Exercise aim: Throughout the listing below, show every line in which "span" occurs.

------ Dataset section

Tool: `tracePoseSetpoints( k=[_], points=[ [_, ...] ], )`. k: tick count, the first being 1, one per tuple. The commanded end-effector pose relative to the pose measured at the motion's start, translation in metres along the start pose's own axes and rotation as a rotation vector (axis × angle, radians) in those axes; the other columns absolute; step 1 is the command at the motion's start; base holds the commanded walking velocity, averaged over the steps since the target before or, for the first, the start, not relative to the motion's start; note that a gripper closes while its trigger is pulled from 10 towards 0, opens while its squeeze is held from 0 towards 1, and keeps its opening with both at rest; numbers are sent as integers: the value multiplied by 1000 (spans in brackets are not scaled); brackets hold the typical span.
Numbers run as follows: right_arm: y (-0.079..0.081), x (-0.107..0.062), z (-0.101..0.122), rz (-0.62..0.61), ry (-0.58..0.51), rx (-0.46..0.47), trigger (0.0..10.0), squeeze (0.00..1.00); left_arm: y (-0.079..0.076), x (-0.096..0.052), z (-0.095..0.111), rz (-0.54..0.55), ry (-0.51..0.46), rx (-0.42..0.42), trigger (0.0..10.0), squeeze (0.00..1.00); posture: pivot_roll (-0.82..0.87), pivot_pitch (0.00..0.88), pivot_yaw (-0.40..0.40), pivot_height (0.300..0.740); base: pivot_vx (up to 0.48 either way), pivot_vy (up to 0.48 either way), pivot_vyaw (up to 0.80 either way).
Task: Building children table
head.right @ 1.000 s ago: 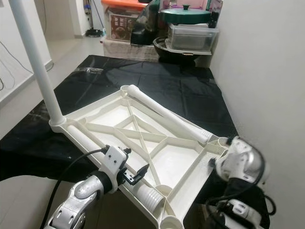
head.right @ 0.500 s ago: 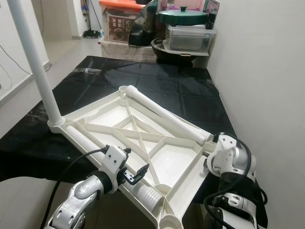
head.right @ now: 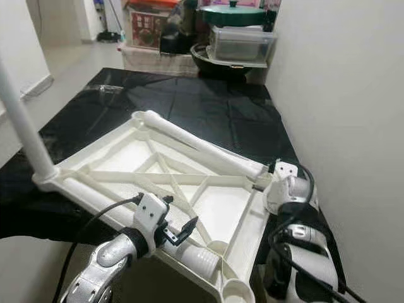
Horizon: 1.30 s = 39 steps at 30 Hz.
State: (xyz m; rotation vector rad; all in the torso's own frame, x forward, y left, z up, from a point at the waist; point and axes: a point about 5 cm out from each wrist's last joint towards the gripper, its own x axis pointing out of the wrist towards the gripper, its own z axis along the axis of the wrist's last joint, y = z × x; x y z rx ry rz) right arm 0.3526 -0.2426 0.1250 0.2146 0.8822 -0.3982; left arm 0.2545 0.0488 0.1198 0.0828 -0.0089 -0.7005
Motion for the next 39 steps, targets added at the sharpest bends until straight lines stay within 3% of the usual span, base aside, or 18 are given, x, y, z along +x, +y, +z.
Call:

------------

Solution:
Tool: `tracePoseSetpoints( k=[_], points=[ [_, ...] ], )`. k: tick count, the first being 1, one per tuple. The commanded end-effector pose relative to the pose measured at the motion's start, translation in metres along the start pose's own axes and rotation as a rotation vector (axis × angle, radians) in those axes; the other columns absolute; step 1 is the command at the motion's start; base holds the commanded walking velocity, averaged over the steps since the target before or, for the first, the start, not relative to the motion's start; note that a gripper closes while its trigger is pulled from 10 towards 0, opens while its squeeze is held from 0 towards 1, and keeps its opening with both at rest; numbers are sent as integers: the value multiplied by 1000 (spans in brackets are not scaled); brackets hold the typical span.
Motion for the next 39 steps, targets added at the sharpest bends until straight lines stay within 3% of the usual span, base aside, or 18 are given, x, y, z along +x, +y, +z.

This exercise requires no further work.